Although the listing contains pictures, reproduce only its text, exactly as written.

--------------------------------

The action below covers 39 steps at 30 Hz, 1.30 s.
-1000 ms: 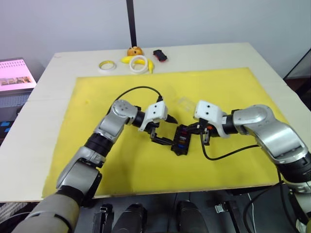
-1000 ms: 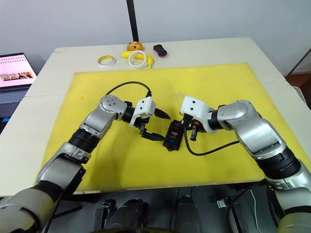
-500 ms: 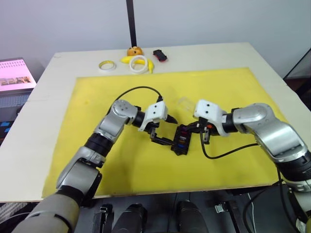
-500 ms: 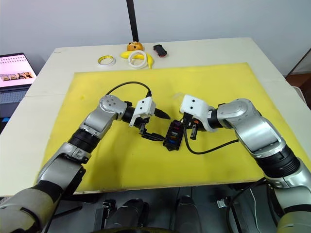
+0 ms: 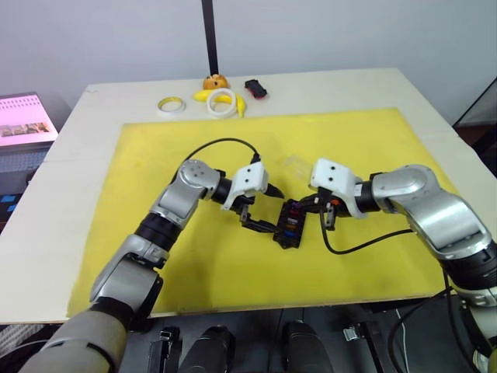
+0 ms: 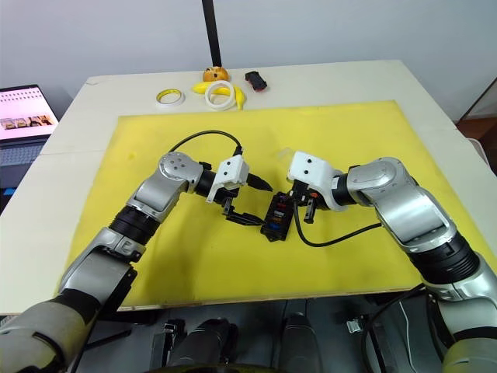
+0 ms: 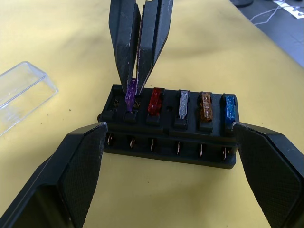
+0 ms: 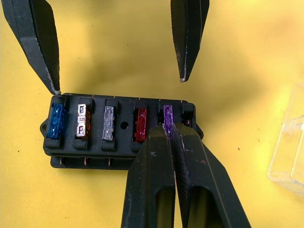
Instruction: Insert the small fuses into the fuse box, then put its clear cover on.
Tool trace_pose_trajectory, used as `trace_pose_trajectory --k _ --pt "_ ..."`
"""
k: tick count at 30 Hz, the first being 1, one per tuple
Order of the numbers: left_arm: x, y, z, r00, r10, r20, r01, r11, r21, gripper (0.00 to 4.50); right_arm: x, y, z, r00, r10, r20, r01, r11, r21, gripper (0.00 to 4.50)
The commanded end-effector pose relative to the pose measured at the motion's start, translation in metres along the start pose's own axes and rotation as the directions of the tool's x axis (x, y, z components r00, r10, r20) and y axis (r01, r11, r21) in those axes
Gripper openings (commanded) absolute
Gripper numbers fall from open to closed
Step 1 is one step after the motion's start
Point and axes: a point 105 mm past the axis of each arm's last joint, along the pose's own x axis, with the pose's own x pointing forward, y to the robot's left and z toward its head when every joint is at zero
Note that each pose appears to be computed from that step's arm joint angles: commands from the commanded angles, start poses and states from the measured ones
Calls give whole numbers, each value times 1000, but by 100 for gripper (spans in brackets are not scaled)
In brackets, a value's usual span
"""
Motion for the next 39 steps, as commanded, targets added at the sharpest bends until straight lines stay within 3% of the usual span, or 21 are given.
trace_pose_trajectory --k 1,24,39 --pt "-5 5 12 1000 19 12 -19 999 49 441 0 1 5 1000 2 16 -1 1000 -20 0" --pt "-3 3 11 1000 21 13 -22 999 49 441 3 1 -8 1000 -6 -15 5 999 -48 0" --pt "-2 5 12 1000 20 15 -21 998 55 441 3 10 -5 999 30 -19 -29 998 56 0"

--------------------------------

**Answer to this exercise**
The action below covers 39 steps at 30 Hz, 1.30 s.
-1000 ms: 
-1000 ms: 
-500 ms: 
-500 ms: 
+0 ms: 
+0 ms: 
+0 ms: 
+0 ms: 
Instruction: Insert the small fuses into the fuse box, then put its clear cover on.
Tool trace_pose_trajectory, used as `trace_pose_trajectory --k _ --pt "_ ..."`
"""
k: tick count at 30 Hz, the first being 1, one per tuple
Order of the numbers: left_arm: x, y, z, r00, r10, r20, r01, r11, r21, gripper (0.00 to 4.50); right_arm: x, y, z, r00, r10, r20, r01, r11, r21, gripper (0.00 to 4.50)
The commanded end-effector pose relative to the pose measured at the motion's start, translation in metres along the start pose's own axes and rotation as the directions of the tool's x axis (x, y, z components r00, r10, r20) and y axis (r01, r11, r21) in those axes
Gripper openings (commanded) absolute
Gripper numbers fall from open to closed
Step 1 is one step after the motion's start
Point and axes: a point 105 mm past the axis of each arm's last joint, along the pose's own x axis, with the pose's own x pointing forward, y to the robot's left and z toward its head when every joint is at zero
Note that each pose appears to be computed from that step's arm joint angles: commands from the commanded angles, start poses and states from the measured ones
Calls give whole numbers, each value times 1000, but by 100 for gripper (spans in brackets are not scaled)
In brackets, a value's usual span
"""
Motion for the next 39 steps, as commanded, targets added at the sharpest bends until straight lines stay within 3% of the usual span, or 21 are given.
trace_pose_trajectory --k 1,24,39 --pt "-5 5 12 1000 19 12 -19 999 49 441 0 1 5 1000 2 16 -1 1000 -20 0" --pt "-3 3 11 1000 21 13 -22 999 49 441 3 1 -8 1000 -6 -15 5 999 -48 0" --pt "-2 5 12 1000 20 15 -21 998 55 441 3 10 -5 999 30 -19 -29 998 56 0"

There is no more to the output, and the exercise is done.